Glastenbury, admiring Budroy’s direct way of speaking, said, “Well, sir, he was in a tight bit of trouble from two gents on the road and I rode right into the middle of it coming over a small hill. They had guns drawn on him and said they had no interest in me and I could pass on by.”
“What did you do, son?”
“I said, quick like it would make a difference, ‘This man’s my father and I don’t truck with anyone holding guns on him, not one but two of them, like you’re afraid of him one on one. You ought to be. He’s faster than me with that pistol of his, and I am damned good at it.’” One hand still held the reins, the other, like a loose weed in a soft breeze, hung near his holstered pistol.
“Yeh?
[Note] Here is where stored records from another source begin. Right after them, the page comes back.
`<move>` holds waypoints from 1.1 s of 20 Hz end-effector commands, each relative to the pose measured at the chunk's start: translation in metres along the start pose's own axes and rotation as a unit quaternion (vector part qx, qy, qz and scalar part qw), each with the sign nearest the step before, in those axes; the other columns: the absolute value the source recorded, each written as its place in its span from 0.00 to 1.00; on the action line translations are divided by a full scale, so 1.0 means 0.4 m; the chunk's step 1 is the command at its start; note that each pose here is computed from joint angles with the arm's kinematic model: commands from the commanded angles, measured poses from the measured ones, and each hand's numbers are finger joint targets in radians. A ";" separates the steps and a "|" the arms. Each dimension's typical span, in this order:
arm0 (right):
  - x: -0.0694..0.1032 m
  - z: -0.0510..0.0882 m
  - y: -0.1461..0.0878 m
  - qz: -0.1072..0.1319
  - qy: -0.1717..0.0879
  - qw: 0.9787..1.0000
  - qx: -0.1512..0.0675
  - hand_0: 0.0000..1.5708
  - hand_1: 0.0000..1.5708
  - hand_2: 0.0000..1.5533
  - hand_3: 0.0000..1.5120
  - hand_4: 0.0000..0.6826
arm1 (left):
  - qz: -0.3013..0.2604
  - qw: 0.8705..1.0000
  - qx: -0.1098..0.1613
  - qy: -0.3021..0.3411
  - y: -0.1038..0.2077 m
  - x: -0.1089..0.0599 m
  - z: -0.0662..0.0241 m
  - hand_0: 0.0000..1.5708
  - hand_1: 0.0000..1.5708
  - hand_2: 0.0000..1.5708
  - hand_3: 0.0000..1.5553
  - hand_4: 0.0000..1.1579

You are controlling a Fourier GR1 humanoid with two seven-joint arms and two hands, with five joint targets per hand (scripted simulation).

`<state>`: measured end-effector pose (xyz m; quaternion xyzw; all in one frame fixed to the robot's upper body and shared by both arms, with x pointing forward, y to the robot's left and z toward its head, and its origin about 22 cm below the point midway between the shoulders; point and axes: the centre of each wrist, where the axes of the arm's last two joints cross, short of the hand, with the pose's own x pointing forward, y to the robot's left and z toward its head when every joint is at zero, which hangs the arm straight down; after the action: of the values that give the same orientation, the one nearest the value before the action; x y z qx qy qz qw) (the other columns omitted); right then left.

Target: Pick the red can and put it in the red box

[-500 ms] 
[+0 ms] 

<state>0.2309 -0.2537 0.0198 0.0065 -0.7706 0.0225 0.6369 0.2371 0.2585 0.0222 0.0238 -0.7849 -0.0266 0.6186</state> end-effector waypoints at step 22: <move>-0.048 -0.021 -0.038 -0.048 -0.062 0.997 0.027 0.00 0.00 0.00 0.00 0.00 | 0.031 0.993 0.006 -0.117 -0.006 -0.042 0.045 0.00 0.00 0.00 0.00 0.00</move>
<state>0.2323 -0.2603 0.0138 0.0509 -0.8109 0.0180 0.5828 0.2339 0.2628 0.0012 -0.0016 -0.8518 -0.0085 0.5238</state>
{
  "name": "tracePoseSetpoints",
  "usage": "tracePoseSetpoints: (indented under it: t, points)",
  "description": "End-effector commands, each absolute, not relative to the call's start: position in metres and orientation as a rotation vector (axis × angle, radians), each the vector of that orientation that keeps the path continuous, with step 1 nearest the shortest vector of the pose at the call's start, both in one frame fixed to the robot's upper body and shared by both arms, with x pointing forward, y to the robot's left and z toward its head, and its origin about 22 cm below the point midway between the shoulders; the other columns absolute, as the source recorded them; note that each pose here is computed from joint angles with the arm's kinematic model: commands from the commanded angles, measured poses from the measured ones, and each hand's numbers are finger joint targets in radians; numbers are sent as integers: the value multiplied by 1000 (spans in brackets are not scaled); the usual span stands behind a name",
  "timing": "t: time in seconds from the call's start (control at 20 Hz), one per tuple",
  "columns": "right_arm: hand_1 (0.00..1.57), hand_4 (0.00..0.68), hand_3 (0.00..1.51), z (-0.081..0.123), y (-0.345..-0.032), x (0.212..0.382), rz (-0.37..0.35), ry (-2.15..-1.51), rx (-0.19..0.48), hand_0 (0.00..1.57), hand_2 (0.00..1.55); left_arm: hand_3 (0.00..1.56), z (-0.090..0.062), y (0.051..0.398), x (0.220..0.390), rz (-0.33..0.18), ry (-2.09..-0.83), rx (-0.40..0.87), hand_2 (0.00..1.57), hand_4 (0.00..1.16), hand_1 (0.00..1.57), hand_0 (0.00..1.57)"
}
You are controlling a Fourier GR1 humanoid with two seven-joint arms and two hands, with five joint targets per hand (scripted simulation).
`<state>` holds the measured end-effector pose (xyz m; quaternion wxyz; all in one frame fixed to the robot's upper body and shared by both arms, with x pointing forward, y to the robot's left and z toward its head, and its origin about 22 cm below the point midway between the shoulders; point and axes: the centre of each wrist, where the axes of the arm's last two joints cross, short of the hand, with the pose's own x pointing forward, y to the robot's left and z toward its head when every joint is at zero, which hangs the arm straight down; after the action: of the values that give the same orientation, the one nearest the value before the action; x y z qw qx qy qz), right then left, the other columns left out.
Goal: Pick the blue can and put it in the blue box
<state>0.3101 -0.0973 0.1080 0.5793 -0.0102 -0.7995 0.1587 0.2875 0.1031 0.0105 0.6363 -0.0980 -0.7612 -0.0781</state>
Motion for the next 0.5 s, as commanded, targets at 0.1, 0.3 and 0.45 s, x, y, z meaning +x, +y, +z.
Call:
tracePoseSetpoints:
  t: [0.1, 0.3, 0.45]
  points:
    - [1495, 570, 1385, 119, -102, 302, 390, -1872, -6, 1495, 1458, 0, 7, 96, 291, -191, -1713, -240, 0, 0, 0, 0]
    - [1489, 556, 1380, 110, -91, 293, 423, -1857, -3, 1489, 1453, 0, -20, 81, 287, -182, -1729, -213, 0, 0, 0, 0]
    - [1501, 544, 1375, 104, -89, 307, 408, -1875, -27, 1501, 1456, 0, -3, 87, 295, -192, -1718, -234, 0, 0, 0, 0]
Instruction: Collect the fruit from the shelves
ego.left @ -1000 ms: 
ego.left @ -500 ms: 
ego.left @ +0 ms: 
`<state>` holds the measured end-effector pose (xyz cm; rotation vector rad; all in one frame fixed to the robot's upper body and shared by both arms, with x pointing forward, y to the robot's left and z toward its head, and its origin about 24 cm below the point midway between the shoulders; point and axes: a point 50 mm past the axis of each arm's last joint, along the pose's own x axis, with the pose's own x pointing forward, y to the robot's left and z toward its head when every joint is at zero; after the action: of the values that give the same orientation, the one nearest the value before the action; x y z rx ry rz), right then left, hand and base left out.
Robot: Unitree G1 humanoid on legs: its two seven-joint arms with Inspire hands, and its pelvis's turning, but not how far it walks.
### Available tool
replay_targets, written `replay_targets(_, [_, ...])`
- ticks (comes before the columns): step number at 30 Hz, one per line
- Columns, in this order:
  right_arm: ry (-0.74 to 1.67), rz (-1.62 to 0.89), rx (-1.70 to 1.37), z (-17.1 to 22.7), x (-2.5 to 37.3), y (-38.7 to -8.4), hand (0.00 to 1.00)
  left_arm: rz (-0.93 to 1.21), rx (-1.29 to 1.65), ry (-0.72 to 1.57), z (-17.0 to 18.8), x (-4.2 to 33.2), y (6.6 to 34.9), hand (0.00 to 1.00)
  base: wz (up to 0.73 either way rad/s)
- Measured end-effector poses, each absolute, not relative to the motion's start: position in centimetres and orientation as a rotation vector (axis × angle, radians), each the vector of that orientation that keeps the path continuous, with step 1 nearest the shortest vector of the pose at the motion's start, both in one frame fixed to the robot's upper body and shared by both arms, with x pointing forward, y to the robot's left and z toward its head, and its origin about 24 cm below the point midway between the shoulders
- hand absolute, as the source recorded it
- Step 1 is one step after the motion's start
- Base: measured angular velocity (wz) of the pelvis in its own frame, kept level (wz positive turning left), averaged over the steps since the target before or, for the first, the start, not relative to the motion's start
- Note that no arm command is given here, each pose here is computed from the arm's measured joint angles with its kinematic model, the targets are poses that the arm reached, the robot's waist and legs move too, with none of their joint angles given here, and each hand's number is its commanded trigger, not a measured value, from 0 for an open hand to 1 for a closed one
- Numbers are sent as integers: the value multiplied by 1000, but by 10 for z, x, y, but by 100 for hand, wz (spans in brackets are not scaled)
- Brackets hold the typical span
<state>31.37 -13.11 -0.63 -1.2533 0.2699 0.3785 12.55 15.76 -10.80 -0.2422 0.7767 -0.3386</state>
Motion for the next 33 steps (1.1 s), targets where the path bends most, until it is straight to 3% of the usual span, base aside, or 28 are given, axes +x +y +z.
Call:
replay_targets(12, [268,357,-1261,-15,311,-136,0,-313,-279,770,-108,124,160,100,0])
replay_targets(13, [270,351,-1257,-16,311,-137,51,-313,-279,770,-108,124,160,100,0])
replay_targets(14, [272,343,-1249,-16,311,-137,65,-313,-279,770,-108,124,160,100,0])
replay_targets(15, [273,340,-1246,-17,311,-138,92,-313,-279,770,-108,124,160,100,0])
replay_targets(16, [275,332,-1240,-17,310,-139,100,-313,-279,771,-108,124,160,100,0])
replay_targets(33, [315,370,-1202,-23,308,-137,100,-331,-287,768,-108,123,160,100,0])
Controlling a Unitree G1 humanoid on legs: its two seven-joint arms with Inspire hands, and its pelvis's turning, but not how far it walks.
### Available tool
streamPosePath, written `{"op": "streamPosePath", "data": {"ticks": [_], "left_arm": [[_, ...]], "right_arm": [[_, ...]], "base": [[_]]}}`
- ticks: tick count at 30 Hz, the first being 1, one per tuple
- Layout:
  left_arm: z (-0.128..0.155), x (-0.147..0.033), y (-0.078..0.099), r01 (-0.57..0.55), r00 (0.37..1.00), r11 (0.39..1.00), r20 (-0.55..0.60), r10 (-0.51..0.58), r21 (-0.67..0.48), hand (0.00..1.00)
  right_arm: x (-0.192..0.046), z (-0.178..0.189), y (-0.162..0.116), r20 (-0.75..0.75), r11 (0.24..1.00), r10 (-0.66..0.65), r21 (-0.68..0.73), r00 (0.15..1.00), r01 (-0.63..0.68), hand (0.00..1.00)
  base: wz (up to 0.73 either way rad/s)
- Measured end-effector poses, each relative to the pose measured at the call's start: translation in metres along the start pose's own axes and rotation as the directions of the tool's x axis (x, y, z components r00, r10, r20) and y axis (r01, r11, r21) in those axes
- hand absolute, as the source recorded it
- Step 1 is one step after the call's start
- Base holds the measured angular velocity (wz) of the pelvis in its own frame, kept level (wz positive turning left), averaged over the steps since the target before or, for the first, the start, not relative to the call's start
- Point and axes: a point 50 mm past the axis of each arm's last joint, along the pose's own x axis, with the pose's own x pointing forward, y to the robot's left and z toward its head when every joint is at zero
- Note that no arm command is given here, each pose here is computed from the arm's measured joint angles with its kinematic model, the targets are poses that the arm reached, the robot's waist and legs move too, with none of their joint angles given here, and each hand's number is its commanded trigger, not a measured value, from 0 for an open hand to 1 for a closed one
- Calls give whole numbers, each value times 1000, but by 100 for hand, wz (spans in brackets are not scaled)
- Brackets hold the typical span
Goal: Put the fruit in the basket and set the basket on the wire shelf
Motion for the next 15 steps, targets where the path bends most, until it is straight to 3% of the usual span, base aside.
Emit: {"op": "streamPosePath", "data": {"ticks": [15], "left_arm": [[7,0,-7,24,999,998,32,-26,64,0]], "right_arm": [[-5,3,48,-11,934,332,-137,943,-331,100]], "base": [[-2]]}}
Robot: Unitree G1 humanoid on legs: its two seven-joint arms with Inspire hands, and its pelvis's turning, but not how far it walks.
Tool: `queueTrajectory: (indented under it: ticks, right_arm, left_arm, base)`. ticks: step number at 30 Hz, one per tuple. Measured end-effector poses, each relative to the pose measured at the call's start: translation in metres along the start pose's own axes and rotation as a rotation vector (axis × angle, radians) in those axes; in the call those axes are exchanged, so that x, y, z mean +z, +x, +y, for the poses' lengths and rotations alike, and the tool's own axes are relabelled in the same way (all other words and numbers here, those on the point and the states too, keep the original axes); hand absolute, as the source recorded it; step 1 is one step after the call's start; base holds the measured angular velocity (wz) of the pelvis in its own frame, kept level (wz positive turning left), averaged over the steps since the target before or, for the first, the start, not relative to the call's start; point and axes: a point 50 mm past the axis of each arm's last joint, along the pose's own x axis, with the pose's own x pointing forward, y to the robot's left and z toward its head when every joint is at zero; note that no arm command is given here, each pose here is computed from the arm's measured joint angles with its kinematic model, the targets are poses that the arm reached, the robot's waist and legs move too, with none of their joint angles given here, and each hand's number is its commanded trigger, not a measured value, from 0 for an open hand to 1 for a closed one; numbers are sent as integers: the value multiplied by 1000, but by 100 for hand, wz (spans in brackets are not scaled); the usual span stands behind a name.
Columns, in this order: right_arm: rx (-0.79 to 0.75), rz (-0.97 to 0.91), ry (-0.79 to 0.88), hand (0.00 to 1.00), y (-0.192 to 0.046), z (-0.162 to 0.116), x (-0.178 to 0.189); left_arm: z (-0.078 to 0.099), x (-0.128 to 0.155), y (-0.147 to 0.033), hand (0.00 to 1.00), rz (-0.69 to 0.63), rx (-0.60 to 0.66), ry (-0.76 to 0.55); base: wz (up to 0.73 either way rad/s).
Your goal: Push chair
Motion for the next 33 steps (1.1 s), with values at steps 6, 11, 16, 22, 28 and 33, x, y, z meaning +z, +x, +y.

And?” Budroy said, his face carrying an expectant look of glee, the smile about to break loose. After all, that brazen kid was right now in front of him and had obviously survived a scary situation.
“One of them robbers laughed and pointed at Mr. Clockson and then was going to point at me and I drew and shot the pistol right out of his hand. The other gent’s horse almost tossed him out of the saddle and I had a gun right directly in his face in a second or two. We let both of them go, but I told them I was good at drawing and was going to give the sheriff a poster make-up on them so they better get out of the territory before they got hung as horse thieves on top of being roadside robbers to boot.”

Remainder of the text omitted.